Здесь Владимир Николаевич еще больше ушел в работу и только бесился, что в Лаишев не переехала вместе с ним Императорская публичная библиотека, в которой он нуждался часто до зареза, да изредка ворчал, что не с кем потолковать по своей специальности.

-- Хоть бы еще кого-нибудь из нашей компании сюда командировали... Зина, ты, право, наводишь тоску... Я не могу сосредоточиться на цифрах. Займись чем-нибудь, -- говорил он, видя, что жена слоняется по пустым комнатам и томится скукою.

-- Что мне здесь делать?

-- Ну, переводи хоть что-нибудь! .

-- С тарабарского языка, что ли, прикажете переводить?.. Ах, куда бы пойти!.. -- со стенанием восклицала Зинаида Петровна.

Увы! В Лаишеве, где не только все обыватели, но даже и все собаки прекрасно знали друг друга, у Промотовых было единственное знакомое семейство -- вольнопрактикующего врача Жегунова.

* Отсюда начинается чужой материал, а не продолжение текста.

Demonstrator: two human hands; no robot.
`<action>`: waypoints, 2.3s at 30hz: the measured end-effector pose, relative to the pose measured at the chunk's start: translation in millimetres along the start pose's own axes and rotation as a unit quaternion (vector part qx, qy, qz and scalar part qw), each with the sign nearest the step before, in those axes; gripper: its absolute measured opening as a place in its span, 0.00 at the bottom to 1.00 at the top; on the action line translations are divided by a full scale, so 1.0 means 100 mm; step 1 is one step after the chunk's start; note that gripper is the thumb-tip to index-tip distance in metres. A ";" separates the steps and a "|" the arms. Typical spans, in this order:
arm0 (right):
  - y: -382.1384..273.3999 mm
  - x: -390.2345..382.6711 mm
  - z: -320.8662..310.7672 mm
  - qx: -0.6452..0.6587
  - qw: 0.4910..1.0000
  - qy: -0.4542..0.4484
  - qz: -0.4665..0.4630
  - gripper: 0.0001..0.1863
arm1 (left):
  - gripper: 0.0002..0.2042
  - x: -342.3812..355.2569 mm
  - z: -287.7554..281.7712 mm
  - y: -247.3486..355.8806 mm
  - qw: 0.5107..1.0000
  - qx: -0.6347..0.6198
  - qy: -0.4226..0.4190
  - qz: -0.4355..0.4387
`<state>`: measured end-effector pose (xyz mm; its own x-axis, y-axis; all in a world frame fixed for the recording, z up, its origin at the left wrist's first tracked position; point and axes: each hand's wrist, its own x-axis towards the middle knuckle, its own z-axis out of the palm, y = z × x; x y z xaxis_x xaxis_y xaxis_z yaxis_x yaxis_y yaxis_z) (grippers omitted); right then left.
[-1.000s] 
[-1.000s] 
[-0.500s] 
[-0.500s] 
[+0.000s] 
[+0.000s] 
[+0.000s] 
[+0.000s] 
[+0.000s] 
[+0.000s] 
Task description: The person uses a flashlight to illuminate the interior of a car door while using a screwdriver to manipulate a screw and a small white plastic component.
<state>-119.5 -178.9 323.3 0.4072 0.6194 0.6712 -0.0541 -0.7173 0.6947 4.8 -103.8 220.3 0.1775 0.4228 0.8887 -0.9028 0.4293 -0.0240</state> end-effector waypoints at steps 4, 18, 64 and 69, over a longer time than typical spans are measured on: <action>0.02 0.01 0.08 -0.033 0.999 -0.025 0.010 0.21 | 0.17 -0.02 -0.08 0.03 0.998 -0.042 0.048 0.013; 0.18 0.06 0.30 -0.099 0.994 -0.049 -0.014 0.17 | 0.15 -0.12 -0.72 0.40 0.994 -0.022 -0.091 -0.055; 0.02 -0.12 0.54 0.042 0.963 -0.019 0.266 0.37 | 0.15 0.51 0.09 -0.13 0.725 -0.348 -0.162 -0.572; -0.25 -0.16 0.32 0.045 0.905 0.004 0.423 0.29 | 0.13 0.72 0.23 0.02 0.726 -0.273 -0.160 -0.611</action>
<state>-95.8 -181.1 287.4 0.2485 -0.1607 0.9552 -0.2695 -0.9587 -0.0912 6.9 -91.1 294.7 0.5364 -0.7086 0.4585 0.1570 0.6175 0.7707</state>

-- Ну, сходи опять к Жегуновым! -- предлагал Владимир Николаевич.

-- Брр! Не выношу. Мне хочется говорить им дерзости и больше ничего. Эта мещанская обстановочка, буржуазная примиренность с обстоятельствами, позволяющая им пользоваться благами с сознанием своих прав на это... Самодовольство!.. Не хочу! Не пойду!

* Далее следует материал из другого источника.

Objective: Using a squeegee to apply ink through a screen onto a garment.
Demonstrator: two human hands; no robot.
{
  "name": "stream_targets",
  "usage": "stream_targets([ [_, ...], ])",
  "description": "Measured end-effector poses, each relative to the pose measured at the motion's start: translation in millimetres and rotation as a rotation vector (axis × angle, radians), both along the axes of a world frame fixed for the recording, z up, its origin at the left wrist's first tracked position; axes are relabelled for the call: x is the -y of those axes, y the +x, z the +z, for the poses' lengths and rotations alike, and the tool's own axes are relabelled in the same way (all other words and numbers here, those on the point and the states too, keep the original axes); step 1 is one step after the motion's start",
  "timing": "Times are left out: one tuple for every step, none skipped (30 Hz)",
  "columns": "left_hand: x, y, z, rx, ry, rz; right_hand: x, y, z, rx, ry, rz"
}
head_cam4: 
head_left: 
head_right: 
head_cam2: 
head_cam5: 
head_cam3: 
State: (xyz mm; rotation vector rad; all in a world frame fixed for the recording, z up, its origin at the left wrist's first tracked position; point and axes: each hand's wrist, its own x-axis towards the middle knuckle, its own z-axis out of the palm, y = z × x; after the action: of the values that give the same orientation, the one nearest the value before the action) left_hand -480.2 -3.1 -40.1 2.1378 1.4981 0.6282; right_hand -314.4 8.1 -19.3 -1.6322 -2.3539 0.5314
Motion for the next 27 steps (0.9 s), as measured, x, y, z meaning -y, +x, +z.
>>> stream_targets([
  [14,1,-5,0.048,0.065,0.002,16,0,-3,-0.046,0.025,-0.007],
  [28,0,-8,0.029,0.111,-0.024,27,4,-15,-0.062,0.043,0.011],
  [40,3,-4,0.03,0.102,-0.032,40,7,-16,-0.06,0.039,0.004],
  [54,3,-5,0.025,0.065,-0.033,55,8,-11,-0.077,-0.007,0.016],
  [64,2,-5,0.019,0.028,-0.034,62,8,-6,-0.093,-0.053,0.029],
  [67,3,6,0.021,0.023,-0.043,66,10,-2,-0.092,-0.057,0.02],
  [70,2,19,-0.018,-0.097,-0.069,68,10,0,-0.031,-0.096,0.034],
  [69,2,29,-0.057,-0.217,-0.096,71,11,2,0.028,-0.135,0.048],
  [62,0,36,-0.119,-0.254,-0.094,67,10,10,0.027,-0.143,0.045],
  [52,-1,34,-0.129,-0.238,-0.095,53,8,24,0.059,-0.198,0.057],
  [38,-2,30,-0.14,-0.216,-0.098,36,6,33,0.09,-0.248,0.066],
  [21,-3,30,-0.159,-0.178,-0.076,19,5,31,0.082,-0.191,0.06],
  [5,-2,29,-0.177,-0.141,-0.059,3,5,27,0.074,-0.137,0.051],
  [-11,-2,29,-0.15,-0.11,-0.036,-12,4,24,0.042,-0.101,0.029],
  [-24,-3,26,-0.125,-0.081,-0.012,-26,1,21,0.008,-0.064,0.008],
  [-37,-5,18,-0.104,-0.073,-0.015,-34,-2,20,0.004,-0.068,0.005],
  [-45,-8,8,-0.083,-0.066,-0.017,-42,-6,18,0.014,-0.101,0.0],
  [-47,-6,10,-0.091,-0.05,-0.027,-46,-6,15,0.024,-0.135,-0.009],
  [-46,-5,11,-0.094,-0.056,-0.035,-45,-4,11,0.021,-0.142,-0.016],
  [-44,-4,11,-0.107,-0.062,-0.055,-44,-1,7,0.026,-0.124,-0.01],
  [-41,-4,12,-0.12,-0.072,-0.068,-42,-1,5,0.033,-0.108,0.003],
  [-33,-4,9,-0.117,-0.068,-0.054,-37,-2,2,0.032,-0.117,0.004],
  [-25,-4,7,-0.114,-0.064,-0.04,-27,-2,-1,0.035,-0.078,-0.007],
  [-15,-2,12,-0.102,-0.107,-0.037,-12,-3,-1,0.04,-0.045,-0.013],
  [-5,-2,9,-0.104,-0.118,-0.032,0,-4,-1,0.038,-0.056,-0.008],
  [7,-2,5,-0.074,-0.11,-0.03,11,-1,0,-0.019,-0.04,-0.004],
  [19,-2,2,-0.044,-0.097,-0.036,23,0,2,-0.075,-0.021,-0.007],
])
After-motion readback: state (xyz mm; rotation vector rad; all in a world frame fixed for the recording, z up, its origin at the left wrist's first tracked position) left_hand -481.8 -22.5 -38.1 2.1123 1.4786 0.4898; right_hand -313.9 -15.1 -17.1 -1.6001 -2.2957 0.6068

Когда-то Жегуновы работали среди народа: -- он вольнопрактикующим врачом в селах и деревнях, она акушеркой и оспопрививательницей; когда-то деятельность молодых Жегуновых описывалась в газетах, отмечалась, как разрешение вопроса "об обязанностях интеллигенции", но это было очень давно. Работа среди народа продолжалась года два-три. Умер отец Жегунова, священник одной из двух местных церквей, и оставил сыну домик с садом и огородом плюс небольшой капиталец; Жегуновы переселились в этот домик и расплодили ребятишек, он устроил у себя небольшую аптечку, прибил к воротам вывеску: "доктор, бедных бесплатно" и стал лечить от разных недугов местное купечество, духовенство, окрестных помещиков и мещан, зарабатывая до полутора тысяч в год, а она возилась с ребятами, в свободное же время делала для больных бинты, Шила для погорельцев рубашечки... И оба они чувствовали полное нравственное удовлетворение, словно бедные больные только для того и хворали, чтобы Жегунов мог лечить их бесплатно, а погорельцы только для того и горели, чтобы жена его могла шить их ребятишкам кумачовые рубашки...

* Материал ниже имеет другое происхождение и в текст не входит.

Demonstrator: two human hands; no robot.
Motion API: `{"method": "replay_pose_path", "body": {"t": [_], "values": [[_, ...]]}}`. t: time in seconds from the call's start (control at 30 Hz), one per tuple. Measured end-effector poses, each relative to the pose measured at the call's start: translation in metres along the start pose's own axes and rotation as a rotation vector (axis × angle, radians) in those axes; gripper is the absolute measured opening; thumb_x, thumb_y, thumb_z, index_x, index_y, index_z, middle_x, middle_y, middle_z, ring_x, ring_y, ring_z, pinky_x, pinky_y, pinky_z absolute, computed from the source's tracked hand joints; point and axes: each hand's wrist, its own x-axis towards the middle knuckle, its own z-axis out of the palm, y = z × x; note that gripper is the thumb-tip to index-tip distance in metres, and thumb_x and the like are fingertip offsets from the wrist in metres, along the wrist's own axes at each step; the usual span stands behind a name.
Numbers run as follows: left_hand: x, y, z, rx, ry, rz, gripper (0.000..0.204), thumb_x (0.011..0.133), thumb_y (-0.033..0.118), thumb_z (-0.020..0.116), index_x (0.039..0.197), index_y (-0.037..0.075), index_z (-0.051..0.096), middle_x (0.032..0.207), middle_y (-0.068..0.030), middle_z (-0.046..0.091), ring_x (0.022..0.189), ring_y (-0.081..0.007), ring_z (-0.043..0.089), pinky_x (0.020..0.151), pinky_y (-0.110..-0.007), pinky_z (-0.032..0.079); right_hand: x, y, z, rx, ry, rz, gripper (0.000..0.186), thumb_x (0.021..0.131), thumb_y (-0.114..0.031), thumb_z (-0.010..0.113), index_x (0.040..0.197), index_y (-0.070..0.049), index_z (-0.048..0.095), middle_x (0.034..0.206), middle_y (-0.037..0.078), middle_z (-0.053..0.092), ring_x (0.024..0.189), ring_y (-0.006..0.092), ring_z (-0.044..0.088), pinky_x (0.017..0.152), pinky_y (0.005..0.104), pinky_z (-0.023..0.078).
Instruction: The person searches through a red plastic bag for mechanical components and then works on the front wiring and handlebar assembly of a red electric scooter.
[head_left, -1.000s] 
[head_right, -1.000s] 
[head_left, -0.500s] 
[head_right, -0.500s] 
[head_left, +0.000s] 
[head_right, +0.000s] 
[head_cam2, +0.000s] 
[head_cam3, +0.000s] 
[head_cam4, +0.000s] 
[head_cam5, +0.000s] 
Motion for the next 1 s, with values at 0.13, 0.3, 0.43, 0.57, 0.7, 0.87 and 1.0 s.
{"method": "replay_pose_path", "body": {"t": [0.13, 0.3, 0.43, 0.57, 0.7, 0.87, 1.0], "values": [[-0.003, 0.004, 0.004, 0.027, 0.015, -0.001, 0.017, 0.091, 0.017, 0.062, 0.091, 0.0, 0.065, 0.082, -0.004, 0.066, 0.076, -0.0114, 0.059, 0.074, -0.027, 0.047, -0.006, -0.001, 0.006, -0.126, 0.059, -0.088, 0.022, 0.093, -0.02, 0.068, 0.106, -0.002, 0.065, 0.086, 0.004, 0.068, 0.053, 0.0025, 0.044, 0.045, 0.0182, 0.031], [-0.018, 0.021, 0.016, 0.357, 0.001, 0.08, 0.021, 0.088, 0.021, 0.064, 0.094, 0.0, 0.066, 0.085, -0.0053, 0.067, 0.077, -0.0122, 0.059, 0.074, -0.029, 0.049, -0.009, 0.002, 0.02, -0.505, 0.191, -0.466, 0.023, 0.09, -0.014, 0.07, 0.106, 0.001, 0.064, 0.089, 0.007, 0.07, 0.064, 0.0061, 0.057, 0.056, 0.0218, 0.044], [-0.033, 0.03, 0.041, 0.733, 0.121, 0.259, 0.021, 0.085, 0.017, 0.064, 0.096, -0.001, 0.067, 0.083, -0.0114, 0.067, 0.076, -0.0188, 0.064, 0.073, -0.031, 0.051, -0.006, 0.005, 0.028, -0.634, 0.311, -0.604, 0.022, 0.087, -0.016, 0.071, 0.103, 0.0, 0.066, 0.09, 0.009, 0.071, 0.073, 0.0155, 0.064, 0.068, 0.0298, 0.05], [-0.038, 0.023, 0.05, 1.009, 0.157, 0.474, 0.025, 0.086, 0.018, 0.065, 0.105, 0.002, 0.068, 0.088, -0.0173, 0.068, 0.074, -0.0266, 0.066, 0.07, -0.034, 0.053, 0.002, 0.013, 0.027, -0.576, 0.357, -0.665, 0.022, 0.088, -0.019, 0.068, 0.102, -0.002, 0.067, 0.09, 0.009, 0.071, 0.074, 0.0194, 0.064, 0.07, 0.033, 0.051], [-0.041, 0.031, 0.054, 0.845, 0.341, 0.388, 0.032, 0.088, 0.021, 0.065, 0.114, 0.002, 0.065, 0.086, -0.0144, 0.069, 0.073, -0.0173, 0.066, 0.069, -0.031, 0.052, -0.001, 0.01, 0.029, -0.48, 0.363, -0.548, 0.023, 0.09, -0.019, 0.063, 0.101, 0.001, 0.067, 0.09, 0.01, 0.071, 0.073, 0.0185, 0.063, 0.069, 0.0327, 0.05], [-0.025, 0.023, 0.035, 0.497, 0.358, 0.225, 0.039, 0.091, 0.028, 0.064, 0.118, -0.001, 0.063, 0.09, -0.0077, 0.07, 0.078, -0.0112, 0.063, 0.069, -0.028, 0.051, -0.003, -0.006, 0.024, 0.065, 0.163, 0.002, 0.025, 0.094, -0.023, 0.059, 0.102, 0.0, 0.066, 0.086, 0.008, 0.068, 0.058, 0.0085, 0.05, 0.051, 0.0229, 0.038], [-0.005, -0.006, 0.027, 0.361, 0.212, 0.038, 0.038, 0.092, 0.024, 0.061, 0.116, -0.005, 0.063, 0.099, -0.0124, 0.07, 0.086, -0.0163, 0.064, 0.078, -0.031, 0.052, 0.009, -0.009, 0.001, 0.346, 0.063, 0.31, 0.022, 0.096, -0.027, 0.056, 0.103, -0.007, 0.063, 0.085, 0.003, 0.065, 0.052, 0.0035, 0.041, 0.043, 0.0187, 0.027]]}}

-- Здесь, Зина, не из кого выбирать... Хорошо, что хотя Жегуновы-то имеются... Все-таки -- живые люди, можно хоть словом-то перекинуться.

-- Мертвые! Не хочу! Не хочу!

Однако побунтовалась Зинаида Петровна год, а на второй стала стихать: занялась переводами, стала писать в столичные газеты корреспонденции, заимствуя материал из отчетов и докладов местного земства. Они выписали несколько толстых журналов и газет и жадно ждали вторников и суббот -- дней, в которые приходила зимою в Лаишев почта. Весна и лето в Лаишеве, на берегу красивой и глубокой Камы, имели такую прелесть, что на это время скука и одиночество исчезали, тем более, что к Промотовым наезжали друзья -- больные нервами столичные интеллигенты -- отдохнуть и поправиться вдали от суетного мира. Через два года жизни в Лаишеве Зинаида Петровна пополнела, похорошела, на бледном прежде лице ее заиграл румянец, мигрени прекратились...

Три года тому назад, летом, появился в Лаишеве и Евгений Алексеевич, познакомился с Промотовыми и с их гостями и все лето прожил с ними в тесном общении. Они читали вместе журналы, катались на лодке, ездили в луговую сторону за цветами и ловили рыбу. Даже Зинаида Петровна начала ловить рыбу...

-- Клюй! Клюй! Клюй! -- нетерпеливо кричала она, когда сидение на берегу реки, в ожидании трепета поплавка, вдруг страшно надоедало ей, -- и начинала шалить удилищем, мешая соседним рыболовам.